When advisors think of clients’ needs, it’s usually in terms of money (i.e., “Do we have enough?”) and its application to issues such as living standards, health-care planning and retirement income. It is the job of financial advisors to help clients meet these financial needs.  It’s what FAs are trained to do, and they do it well.   

These financial needs are ostensibly the point of investing. In reality they are a proxy for a set of deeper, hidden set of psychological needs, innate and universal motivators that actually drive client behavior and satisfaction. All investing decisions are attempts to meet these needs.   

Accessing this deeper level is challenging.

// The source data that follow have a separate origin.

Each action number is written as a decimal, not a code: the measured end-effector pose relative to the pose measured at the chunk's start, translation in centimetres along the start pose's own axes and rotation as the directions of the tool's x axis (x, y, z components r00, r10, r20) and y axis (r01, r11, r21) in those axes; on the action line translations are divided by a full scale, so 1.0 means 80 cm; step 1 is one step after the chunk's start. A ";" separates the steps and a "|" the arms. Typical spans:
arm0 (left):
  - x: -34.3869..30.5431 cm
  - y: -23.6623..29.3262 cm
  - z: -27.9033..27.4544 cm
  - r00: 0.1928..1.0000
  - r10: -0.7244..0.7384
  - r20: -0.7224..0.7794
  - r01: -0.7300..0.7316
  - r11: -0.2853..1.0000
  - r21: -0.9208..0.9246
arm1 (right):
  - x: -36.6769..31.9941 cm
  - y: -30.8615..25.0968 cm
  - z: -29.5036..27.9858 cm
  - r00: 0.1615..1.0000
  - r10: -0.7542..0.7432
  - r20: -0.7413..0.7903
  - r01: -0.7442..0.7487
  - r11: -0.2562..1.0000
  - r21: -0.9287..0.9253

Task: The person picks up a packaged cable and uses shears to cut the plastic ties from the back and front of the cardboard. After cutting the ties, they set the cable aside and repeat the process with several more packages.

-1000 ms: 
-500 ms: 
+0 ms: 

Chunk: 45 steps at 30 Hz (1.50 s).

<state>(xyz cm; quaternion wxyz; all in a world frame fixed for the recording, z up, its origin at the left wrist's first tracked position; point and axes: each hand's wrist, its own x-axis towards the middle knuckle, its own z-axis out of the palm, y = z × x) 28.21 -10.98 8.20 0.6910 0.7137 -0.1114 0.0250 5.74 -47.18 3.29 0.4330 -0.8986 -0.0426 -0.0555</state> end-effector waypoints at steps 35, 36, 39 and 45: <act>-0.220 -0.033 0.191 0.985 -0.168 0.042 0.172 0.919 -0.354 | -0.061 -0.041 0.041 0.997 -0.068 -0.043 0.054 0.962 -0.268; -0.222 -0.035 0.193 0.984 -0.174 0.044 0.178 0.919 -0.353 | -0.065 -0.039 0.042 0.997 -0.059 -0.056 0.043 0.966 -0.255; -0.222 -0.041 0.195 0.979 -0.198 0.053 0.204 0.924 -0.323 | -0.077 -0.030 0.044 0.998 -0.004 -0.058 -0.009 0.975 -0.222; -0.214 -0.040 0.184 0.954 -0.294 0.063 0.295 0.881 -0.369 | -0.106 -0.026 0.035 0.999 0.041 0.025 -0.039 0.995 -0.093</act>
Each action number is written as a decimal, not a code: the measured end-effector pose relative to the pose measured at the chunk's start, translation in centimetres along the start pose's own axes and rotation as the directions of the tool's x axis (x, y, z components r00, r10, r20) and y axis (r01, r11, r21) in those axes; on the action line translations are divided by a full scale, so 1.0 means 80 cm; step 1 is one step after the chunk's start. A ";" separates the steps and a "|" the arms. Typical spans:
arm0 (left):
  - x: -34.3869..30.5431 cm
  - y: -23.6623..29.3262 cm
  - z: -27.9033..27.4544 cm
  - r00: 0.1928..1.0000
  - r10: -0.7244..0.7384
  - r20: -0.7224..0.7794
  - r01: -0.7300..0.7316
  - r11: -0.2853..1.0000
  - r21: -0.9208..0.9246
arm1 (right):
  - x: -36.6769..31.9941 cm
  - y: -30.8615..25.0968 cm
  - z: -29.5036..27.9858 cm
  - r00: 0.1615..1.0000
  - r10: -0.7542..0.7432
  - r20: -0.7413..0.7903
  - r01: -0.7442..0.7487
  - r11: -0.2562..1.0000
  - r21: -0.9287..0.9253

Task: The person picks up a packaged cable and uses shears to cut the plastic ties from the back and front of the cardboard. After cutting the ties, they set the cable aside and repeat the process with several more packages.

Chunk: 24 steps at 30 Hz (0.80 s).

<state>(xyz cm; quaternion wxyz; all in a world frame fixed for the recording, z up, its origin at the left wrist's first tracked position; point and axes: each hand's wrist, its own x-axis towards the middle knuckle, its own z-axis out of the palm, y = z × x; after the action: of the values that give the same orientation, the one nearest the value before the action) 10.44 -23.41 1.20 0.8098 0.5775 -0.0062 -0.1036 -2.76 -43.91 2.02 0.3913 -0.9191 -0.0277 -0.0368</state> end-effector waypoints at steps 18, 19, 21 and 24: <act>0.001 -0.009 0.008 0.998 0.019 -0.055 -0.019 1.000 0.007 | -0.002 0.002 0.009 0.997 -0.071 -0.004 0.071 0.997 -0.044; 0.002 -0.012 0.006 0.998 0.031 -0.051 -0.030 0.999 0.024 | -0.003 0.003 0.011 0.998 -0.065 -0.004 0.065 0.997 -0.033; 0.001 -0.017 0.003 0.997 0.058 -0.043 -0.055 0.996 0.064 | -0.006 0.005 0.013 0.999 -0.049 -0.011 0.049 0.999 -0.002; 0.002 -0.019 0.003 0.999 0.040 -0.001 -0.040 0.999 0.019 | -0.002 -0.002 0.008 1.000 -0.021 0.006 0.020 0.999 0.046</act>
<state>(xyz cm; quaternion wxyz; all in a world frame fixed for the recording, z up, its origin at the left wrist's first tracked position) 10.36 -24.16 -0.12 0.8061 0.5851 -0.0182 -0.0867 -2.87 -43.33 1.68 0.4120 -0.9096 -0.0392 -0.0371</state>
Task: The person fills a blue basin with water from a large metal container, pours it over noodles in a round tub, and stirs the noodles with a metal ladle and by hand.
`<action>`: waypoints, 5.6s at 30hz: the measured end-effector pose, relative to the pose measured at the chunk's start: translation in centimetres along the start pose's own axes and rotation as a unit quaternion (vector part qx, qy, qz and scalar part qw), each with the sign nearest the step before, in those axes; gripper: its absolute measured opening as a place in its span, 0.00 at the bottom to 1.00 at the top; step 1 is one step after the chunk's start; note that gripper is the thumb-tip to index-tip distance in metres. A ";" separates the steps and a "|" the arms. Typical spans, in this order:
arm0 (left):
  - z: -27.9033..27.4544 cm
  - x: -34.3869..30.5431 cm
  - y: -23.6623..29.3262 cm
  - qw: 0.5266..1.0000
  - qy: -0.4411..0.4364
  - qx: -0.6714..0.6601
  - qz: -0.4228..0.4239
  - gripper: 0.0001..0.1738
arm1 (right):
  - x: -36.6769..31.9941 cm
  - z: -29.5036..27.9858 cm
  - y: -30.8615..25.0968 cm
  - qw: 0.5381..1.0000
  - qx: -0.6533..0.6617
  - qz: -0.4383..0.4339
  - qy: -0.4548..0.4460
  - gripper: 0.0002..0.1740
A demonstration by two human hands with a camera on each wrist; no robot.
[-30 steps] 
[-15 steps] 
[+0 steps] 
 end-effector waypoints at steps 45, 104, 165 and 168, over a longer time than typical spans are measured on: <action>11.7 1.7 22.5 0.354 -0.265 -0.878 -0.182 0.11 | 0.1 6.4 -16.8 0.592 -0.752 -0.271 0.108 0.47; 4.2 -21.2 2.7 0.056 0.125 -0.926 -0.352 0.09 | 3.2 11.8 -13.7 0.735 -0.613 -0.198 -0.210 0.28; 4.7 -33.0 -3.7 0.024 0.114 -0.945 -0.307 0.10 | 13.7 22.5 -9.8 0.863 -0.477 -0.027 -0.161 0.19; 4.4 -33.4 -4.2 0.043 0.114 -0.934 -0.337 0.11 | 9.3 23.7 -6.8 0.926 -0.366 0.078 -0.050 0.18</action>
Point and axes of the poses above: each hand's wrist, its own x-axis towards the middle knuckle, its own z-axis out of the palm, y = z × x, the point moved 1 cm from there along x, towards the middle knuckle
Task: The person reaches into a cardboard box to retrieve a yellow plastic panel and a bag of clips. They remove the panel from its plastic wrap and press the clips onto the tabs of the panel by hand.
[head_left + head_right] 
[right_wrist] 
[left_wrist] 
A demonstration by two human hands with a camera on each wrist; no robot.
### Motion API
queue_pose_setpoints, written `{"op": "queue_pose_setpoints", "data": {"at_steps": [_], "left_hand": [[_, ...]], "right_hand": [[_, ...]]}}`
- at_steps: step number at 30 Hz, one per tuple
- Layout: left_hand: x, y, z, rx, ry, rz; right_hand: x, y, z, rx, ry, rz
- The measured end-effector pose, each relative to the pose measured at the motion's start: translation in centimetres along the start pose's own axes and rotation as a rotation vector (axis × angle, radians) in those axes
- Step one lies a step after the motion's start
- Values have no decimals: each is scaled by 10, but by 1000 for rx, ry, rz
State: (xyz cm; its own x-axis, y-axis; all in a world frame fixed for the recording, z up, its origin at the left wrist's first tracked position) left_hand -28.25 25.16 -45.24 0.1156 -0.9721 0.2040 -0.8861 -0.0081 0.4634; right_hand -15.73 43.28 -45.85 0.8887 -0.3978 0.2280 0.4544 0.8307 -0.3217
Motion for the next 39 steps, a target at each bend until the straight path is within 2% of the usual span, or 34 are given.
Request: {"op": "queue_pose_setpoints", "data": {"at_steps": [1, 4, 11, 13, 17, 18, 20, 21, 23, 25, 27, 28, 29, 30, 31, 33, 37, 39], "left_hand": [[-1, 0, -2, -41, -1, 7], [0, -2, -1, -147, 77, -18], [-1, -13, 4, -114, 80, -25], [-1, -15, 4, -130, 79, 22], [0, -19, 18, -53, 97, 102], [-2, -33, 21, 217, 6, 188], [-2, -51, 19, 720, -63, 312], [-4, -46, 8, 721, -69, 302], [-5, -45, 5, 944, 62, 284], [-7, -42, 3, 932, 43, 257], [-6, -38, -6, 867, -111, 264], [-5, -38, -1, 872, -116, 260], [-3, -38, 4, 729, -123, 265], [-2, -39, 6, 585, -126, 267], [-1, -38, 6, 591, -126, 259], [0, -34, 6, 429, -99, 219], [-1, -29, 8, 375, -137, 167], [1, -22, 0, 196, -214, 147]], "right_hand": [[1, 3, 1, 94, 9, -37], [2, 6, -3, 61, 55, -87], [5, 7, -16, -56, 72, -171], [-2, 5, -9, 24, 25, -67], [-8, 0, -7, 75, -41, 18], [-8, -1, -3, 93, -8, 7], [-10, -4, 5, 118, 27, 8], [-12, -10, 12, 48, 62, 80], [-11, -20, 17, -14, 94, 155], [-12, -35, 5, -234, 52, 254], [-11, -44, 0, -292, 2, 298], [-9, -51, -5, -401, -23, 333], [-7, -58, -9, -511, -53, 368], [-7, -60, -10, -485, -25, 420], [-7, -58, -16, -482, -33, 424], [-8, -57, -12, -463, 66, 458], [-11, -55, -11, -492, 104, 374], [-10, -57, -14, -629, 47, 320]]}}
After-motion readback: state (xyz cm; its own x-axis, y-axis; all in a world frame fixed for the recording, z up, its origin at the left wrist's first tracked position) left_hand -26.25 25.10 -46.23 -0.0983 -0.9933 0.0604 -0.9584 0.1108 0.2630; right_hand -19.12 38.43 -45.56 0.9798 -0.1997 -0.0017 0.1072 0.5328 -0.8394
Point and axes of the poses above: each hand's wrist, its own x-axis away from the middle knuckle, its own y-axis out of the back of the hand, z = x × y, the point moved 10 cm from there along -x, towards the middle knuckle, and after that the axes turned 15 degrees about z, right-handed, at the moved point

In most cases it lies below the level of consciousness, and not even the clients are sure of the way there.

What follows is an, admittedly abridged, model for recognizing, accessing and satisfying this deeper set of investor needs. 

The Investor Hierarchy Of Needs

When you strip away all the distractions, what truly drives human behavior? The psychologist, Abraham Maslow examined this question, and in 1943 developed The Hierarchy of Needs, a theory for human motivation. If you took Psych 101, you may remember it. It has become a staple of mainstream psychology. Maslow’s hierarchy is a building-block model for behavior based on universal human priorities. Critical to the model is the notion that people are always seeking to meet needs (from “lower” to “higher”) and that until the need at one level of this hierarchy is satisfied, the need at a higher level cannot be.

The same applies for human beings as investors. The Investor Hierarchy of Needs is an analog to Maslow’s theory, specifically designed for the psychology of investing with a financial advisor. 

It may be thought of as pyramid with five distinct levels, each holding critical implications for the client-advisor relationship. Clients’ investing behavior is an attempt to meet these psychological needs, from the most basic at the bottom to the most aspirational at the top.

Level 1: Trust

Trust is the foundation of all advisor-client relationships. You cannot move forward without it. Financial Advisors agree. After 18 years of asking FAs, “What is the most important factor in client relationships?” I have never had a room tell me otherwise. 

The vital nature of trust is well accepted but not well analyzed. It is useful to think of trust not as one thing, but as three things. In a report titled Bridging the Trust Divide  (2007), State Street Global Advisors (in conjunction with Wharton Business School) identified three critical components of client-advisor trust:  1) professional expertise, 2) ethical conduct 3) and interpersonal trust.